-- INPUT DATA follows --
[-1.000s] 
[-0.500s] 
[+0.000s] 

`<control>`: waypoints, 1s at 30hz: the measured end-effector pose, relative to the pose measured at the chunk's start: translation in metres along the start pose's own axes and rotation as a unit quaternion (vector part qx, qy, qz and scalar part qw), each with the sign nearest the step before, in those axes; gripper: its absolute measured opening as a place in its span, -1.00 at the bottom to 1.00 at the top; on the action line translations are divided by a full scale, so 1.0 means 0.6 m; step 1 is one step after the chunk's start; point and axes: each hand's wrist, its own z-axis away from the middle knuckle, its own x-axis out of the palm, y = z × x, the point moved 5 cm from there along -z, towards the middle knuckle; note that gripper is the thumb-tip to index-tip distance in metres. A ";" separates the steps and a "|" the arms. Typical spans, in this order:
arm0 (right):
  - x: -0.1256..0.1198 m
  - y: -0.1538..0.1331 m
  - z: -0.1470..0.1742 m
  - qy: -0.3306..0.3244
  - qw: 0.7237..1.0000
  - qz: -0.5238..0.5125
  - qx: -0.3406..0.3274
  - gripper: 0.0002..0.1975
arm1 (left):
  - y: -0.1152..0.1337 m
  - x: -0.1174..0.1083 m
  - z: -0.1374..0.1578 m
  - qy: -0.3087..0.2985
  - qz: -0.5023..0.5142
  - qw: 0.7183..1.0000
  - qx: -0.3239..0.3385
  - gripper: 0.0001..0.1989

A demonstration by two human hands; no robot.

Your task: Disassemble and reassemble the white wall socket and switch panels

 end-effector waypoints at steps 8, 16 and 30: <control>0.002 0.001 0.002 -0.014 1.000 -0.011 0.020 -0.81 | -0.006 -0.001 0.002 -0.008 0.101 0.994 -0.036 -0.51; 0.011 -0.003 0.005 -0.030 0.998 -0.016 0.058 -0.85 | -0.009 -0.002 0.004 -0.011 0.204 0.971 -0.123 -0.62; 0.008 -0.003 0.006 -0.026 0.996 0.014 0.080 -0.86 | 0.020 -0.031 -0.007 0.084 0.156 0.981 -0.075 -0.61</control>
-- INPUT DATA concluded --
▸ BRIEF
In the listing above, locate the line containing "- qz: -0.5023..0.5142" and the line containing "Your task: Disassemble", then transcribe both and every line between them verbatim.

▸ EXERCISE SOLUTION
  - qz: -0.5023..0.5142
  - qw: 0.7183..1.0000
  - qx: -0.3239..0.3385
  - gripper: 0.0001..0.1989

A demonstration by two human hands; no robot.

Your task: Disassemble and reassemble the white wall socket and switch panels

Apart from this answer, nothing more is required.